| Directions |
Only lines holding the word "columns" are wanted from the records; copy all of them.

| Exercise inputs |

====

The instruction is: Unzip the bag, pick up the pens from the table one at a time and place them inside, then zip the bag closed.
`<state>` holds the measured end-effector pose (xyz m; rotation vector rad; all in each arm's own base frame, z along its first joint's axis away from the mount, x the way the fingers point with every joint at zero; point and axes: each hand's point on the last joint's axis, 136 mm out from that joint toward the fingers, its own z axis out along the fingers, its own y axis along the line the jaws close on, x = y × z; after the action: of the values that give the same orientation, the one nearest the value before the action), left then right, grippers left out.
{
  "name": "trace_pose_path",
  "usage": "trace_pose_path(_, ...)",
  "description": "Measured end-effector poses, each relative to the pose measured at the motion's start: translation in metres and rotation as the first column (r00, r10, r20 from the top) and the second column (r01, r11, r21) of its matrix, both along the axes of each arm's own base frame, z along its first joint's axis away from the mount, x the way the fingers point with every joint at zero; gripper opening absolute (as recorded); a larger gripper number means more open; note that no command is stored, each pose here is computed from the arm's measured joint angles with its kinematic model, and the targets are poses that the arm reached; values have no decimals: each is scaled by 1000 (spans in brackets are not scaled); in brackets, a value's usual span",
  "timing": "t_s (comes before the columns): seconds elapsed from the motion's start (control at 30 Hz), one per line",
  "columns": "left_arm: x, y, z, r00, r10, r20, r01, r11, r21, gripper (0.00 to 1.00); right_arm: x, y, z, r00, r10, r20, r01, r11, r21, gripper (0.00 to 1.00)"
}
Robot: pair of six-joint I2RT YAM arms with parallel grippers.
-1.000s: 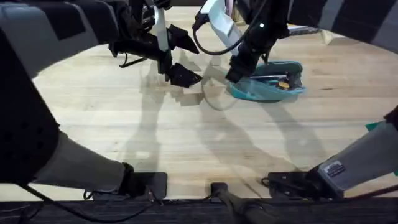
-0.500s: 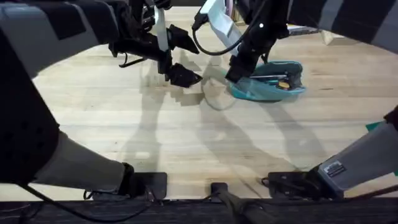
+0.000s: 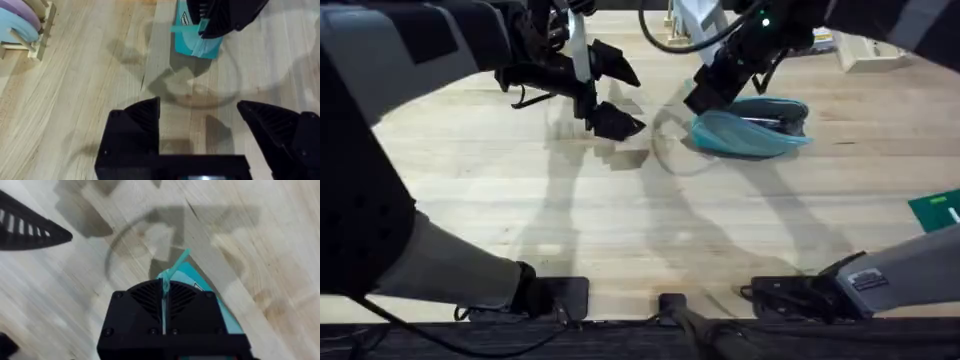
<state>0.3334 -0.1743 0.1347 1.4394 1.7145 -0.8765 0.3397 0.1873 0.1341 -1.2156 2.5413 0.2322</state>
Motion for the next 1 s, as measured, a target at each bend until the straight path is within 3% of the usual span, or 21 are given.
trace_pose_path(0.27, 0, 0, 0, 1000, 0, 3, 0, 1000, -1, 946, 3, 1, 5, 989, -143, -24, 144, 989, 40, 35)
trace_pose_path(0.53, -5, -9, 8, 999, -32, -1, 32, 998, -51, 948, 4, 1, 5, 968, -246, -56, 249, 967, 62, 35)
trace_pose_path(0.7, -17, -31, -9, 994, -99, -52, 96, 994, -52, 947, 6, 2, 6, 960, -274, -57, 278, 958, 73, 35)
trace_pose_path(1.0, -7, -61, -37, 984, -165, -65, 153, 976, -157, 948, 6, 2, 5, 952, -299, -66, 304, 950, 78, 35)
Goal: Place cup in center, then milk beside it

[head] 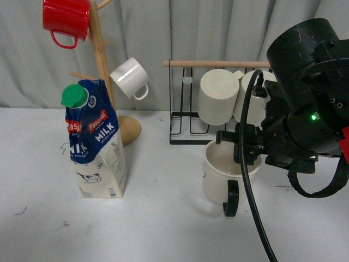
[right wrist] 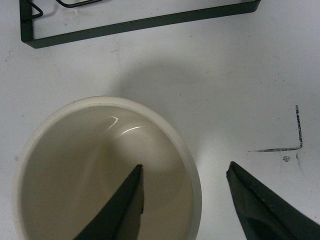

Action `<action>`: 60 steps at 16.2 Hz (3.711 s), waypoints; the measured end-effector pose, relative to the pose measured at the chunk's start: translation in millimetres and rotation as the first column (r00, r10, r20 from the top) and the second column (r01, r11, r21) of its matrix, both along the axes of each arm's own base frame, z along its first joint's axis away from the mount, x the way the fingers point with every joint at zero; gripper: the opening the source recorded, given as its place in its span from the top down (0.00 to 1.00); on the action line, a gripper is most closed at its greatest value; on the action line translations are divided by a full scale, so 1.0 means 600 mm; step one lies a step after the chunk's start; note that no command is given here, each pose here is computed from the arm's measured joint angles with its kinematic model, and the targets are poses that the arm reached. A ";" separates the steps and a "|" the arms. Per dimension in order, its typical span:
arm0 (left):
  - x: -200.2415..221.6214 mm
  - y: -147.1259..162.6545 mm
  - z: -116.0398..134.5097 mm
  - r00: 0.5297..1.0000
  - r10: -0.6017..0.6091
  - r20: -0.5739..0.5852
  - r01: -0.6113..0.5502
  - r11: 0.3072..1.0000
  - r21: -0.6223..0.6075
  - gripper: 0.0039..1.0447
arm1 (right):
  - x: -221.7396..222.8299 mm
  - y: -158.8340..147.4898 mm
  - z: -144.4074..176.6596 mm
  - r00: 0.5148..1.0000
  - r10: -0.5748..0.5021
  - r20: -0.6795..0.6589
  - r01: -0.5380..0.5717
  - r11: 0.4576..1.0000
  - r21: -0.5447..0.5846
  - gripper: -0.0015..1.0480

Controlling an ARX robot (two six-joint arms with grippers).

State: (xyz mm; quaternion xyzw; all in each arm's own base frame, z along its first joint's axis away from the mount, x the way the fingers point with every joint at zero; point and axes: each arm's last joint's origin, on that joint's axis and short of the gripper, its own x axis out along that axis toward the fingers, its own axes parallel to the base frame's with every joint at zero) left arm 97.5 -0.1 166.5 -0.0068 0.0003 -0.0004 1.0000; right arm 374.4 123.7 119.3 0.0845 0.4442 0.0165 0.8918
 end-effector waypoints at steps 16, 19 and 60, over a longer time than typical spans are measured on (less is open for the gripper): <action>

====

| Solution for this task |
  "timing": "t_s (comes before the columns): seconds elapsed from the motion's start (control at 30 Hz), one per line",
  "columns": "left_arm: x, y, z, r00, r10, r20, r01, r11, r21, gripper (0.00 to 1.00); right_arm: x, y, z, r00, r10, r20, r01, r11, r21, gripper (0.00 to 1.00)"

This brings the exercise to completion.